Rosneft Gets $9.2Bln From Yukos Manager

Rosneft received 237 billion rubles ($9.2 billion) from Yukos' bankruptcy manager Wednesday, recovering part of the money it spent buying Yukos' assets this year.

Rosneft, Yukos's second-largest creditor, will use the money to repay its own debt, the company said a statement. Rosneft borrowed more than $22 billion this year to back its bids for Yukos's oil production, refining and retail assets at bankruptcy auctions.

"Rosneft has gotten a very cheap lunch," said Kim Iskyan, co-head of research at UralSib Financial Corp. "The Kremlin has used Yukos assets to build Rosneft into one of the world's largest oil companies."

Yukos' bankruptcy manager, Eduard Rebgun, started paying off 400 billion rubles ($15.52 billion) of core debt to creditors after selling off nearly all of Yukos' assets, his spokesman Nikolai Lashkevich said. Rosneft and the tax authorities held more than 94 percent of the 709.5 billion rubles in claims again Yukos.

Yukos' creditors committee will decide "later" on disbursing about 300 billion rubles in claims against the company for fines and penalties, Lashkevich said. Individual creditors received less than 2 million rubles in claims, he said.

On the MICEX, a single buyer was spotted scooping up dollars, and dealers and analysts suggested the buyer was acting on behalf of Rosneft. The company needs to buy dollars to retire its foreign multibillion-dollar debt.

"There is active dollar buying going on at the moment," said Pyotr Milovanov, currency dealer at Metallinvestbank.

Yevgeny Nadorshin, analyst at Trust Bank, added, "One can suggest that a single market player is collecting the cash for Rosneft."

Amid the buying, the ruble eased against its dollar/euro currency basket Wednesday, giving back some gains from the day before. The basket, 55 percent of which is dollars and 45 percent euros, closed at 29.84 rubles, up 0.16 percent. That followed a 0.5 percent ruble revaluation Tuesday as the Central Bank, which runs a managed float, sought to combat inflation pressures.

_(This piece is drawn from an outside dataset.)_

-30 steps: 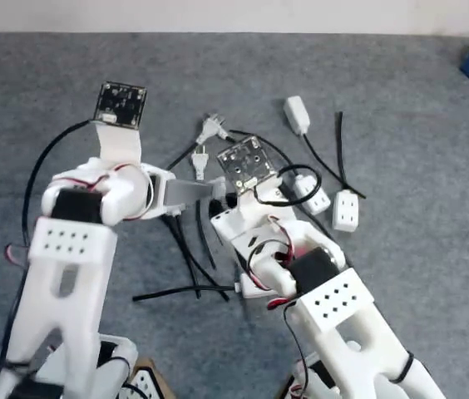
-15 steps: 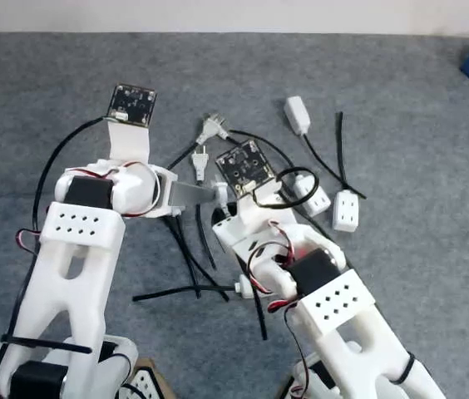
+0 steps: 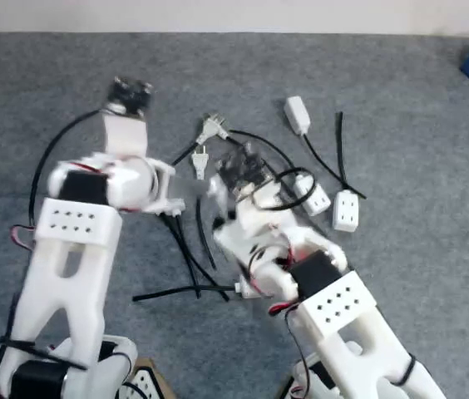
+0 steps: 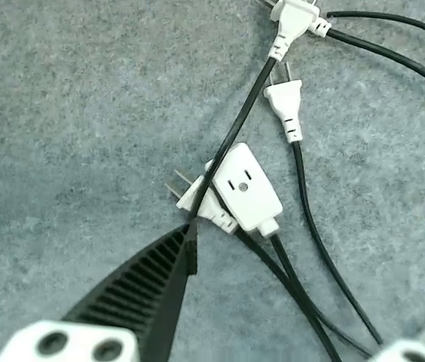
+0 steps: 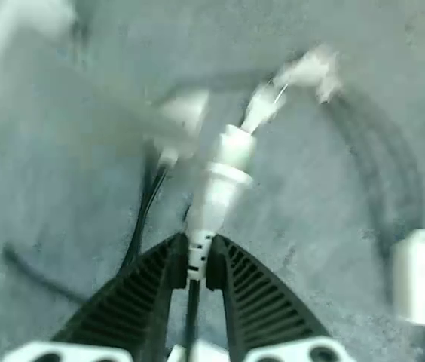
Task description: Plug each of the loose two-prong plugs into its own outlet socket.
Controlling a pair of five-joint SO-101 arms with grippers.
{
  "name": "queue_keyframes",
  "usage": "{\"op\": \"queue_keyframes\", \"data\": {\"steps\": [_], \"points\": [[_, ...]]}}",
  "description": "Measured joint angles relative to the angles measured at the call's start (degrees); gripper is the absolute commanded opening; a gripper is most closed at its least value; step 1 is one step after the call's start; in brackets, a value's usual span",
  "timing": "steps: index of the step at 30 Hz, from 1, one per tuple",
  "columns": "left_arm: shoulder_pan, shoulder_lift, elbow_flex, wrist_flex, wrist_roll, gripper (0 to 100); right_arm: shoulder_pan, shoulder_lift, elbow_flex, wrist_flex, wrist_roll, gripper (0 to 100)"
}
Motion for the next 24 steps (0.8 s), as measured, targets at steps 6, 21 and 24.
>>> {"op": "queue_keyframes", "data": {"steps": [6, 21, 24], "points": [[-2.81, 0.0, -7.47, 4.22, 0.0, 47, 1.23, -0.18, 0.62, 0.0, 0.18, 0.6], [-2.9, 0.0, 0.35, 2.64, 0.0, 47, 1.32, -0.18, -7.82, 9.32, 0.97, 0.6], [-1.58, 0.0, 3.16, 1.93, 0.0, 47, 1.32, -0.18, -10.46, 10.11, 0.7, 0.6]]}}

Dollar volumes on the MICEX stood at $4.2 billion, compared with about $3 billion for all of Tuesday. Dealers said they the Central Bank appeared to be staying out of the market.

Wednesday's bounce left analysts wondering why the Central Bank had not yet intervened to keep the basket stable.

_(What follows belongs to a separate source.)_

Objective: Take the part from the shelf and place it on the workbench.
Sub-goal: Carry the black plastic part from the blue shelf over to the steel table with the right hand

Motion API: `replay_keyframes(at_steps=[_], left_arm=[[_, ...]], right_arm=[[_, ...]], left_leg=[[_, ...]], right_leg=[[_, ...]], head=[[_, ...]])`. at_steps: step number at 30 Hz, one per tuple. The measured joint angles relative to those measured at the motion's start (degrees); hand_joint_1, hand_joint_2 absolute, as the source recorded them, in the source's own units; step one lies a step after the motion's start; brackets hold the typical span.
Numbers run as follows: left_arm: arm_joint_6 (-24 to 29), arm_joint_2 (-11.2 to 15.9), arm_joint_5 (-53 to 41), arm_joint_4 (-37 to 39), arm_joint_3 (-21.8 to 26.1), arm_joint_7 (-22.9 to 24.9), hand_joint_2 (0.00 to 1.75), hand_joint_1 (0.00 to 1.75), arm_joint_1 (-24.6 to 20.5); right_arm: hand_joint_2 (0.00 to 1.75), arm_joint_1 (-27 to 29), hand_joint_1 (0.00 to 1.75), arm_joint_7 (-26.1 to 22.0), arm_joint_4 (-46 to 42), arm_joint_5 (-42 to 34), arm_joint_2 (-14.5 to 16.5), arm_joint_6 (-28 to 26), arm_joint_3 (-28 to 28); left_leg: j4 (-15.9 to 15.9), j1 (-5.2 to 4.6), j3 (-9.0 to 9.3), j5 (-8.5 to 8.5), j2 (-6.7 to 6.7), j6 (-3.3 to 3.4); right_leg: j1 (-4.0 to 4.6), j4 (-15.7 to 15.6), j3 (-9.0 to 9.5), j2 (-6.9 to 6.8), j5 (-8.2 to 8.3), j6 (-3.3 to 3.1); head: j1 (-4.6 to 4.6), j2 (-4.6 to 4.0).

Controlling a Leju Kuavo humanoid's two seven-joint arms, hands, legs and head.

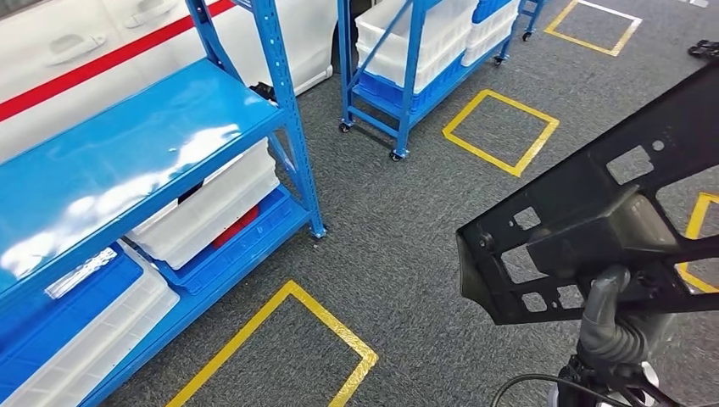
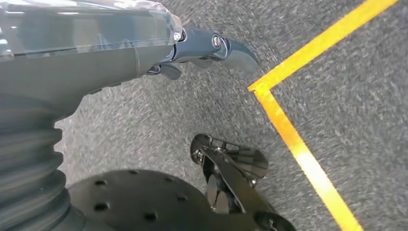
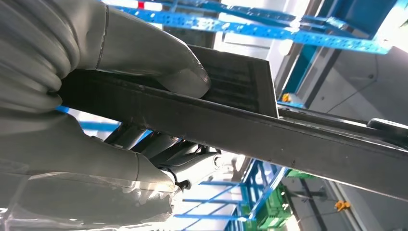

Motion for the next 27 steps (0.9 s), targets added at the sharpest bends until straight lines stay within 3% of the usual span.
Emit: replay_keyframes(at_steps=[1, 3, 5, 6, 8, 10, 12, 13, 14, 15, 16, 17, 19, 21, 23, 25, 27], left_arm=[[-0.27, 0.02, -0.14, 0.0, 0.01, 0.02, 1.75, 0.0, 0.02], [-0.72, 0.12, -0.58, 0.0, 0.02, -0.02, 1.75, 0.0, 0.03], [-1.07, 0.17, -1.19, 0.0, -0.03, -0.03, 1.75, 0.0, 0.01], [-1.17, 0.15, -1.47, 0.0, -0.08, -0.02, 1.75, 0.0, -0.07], [-1.41, -0.03, -1.7, 0.0, -0.16, 0.01, 1.75, 0.0, -0.27], [-1.93, -0.09, -1.52, 0.0, -0.18, -0.01, 1.75, 0.0, -0.27], [-2.48, -0.05, -1.39, 0.0, -0.18, -0.07, 1.75, 0.0, -0.09], [-2.71, -0.03, -1.37, 0.0, -0.17, -0.08, 1.75, 0.0, 0.01], [-2.9, 0.0, -1.34, 0.0, -0.17, -0.11, 1.75, 0.0, 0.09], [-3.07, 0.03, -1.32, 0.0, -0.18, -0.14, 1.75, 0.0, 0.11], [-3.21, 0.05, -1.3, 0.0, -0.17, -0.16, 1.75, 0.0, 0.09], [-3.35, 0.08, -1.31, 0.0, -0.17, -0.22, 1.75, 0.0, 0.05], [-3.62, 0.12, -1.39, 0.0, -0.17, -0.32, 1.75, 0.0, -0.01], [-3.89, 0.17, -1.56, 0.0, -0.18, -0.44, 1.75, 0.0, -0.03], [-4.11, 0.21, -1.67, 0.0, -0.18, -0.53, 1.75, 0.0, -0.07], [-4.31, 0.27, -1.76, 0.0, -0.19, -0.58, 1.75, 0.0, -0.05], [-4.69, 0.44, -1.81, 0.0, -0.2, -0.56, 1.75, 0.0, 0.05]], right_arm=[[1.75, -0.83, 1.75, 0.52, 0.43, 0.49, -0.21, -0.09, 0.01], [1.75, -2.74, 1.75, 1.56, 1.15, 1.59, -0.69, -0.37, 0.04], [1.75, -5.06, 1.75, 2.86, 1.83, 2.97, -1.38, -0.9, 0.09], [1.75, -6.22, 1.75, 3.61, 2.18, 3.61, -1.8, -1.19, 0.11], [1.75, -8.14, 1.75, 4.9, 2.78, 4.34, -2.74, -1.66, 0.12], [1.75, -10.18, 1.75, 5.83, 3.39, 4.78, -3.85, -2.02, 0.1], [1.75, -12.39, 1.75, 6.55, 4.2, 5.09, -4.96, -2.28, 0.1], [1.75, -13.2, 1.75, 6.81, 4.66, 5.15, -5.49, -2.4, 0.08], [1.75, -13.76, 1.75, 6.98, 5.08, 5.15, -5.97, -2.51, 0.04], [1.75, -14.18, 1.75, 7.13, 5.47, 5.16, -6.47, -2.63, -0.04], [1.75, -14.56, 1.75, 7.23, 5.81, 5.16, -6.95, -2.74, -0.17], [1.75, -14.91, 1.75, 7.31, 6.07, 5.15, -7.37, -2.84, -0.34], [1.75, -15.44, 1.75, 7.4, 6.43, 5.14, -8.16, -3.05, -0.83], [1.75, -15.63, 1.75, 7.44, 6.61, 5.16, -8.71, -3.17, -1.34], [1.75, -15.6, 1.75, 7.47, 6.65, 5.27, -9.03, -3.21, -1.84], [1.75, -15.65, 1.75, 7.46, 6.65, 5.46, -9.27, -3.22, -2.22], [1.75, -15.74, 1.75, 7.46, 6.65, 5.73, -9.38, -3.24, -2.4]], left_leg=[[-2.71, -0.07, 1.38, 1.87, -0.33, 0.39], [-10.83, -0.26, 5.27, 5.88, -2.59, 1.42], [-15.43, -0.45, 7.1, 7.34, -4.59, 1.99], [-15.97, -0.54, 7.13, 7.34, -4.69, 2.11], [-16.67, -0.55, 7.15, 8.04, -3.4, 2.39], [-17.67, -0.35, 7.23, 9.04, -1.79, 2.99], [-17.94, -0.48, 6.88, 9.54, -0.13, 3.43], [-17.81, -0.59, 6.63, 9.6, 0.7, 3.5], [-17.64, -0.67, 6.43, 9.58, 1.47, 3.5], [-17.45, -0.71, 6.28, 9.53, 2.22, 3.48], [-17.26, -0.72, 6.18, 9.44, 2.92, 3.43], [-17.05, -0.73, 6.15, 9.29, 3.54, 3.32], [-16.67, -0.94, 6.17, 8.93, 4.49, 2.91], [-16.51, -1.19, 6.25, 8.68, 5.35, 2.41], [-16.48, -1.23, 6.34, 8.45, 6.18, 1.9], [-14.63, -1.02, 5.69, 6.74, 4.39, 1.28], [-8.26, -0.69, 3.05, 2.83, 1.36, 0.84]], right_leg=[[0.12, 0.0, -0.12, 0.78, 0.21, 0.06], [0.26, 0.01, -0.31, 2.22, 0.62, 0.32], [0.11, 0.03, -0.79, 3.45, 1.15, 0.93], [-0.02, -0.04, -1.04, 4.08, 1.48, 1.4], [-0.17, -0.27, -1.47, 4.92, 2.03, 2.28], [0.14, 1.81, -2.72, 2.42, 0.42, 2.64], [0.22, 8.09, -5.5, -1.14, -3.48, 2.87], [0.12, 11.63, -6.88, -1.88, -5.14, 3.12], [0.0, 13.95, -7.62, -2.2, -5.87, 3.35], [-0.12, 14.33, -7.37, -2.42, -5.6, 3.54], [-0.2, 12.44, -5.96, -2.72, -4.4, 3.65], [-0.23, 8.71, -3.61, -3.45, -2.7, 3.67], [0.19, 1.61, 0.48, -5.87, -0.81, 3.0], [0.7, -0.69, 1.44, -6.69, -0.77, 2.11], [0.57, -0.98, 1.23, -5.33, -0.36, 1.52], [0.16, -1.4, 1.12, -4.12, 0.08, 0.89], [-0.04, -1.58, 0.84, -2.89, 0.42, 0.47]], head=[[0.0, 0.0], [0.01, 0.0], [0.01, 0.0], [0.01, 0.0], [0.01, 0.0], [0.02, 0.0], [0.03, 0.0], [0.03, 0.0], [0.03, 0.0], [0.03, 0.0], [0.03, 0.0], [0.03, 0.0], [0.03, 0.0], [0.02, 0.0], [0.02, 0.0], [0.02, 0.0], [0.01, 0.0]])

The Central Bank runs the world's third-largest gold and forex reserves, and about half of its currency holdings are in dollars. The Central Bank's chairman, Sergei Ignatyev, told the State Duma on Wednesday that he expected reserves growth to slow.

"Imports are growing, exports are growing too but at a slower rate, therefore our forecast is for moderate growth of gold and forex reserves," Ignatyev said.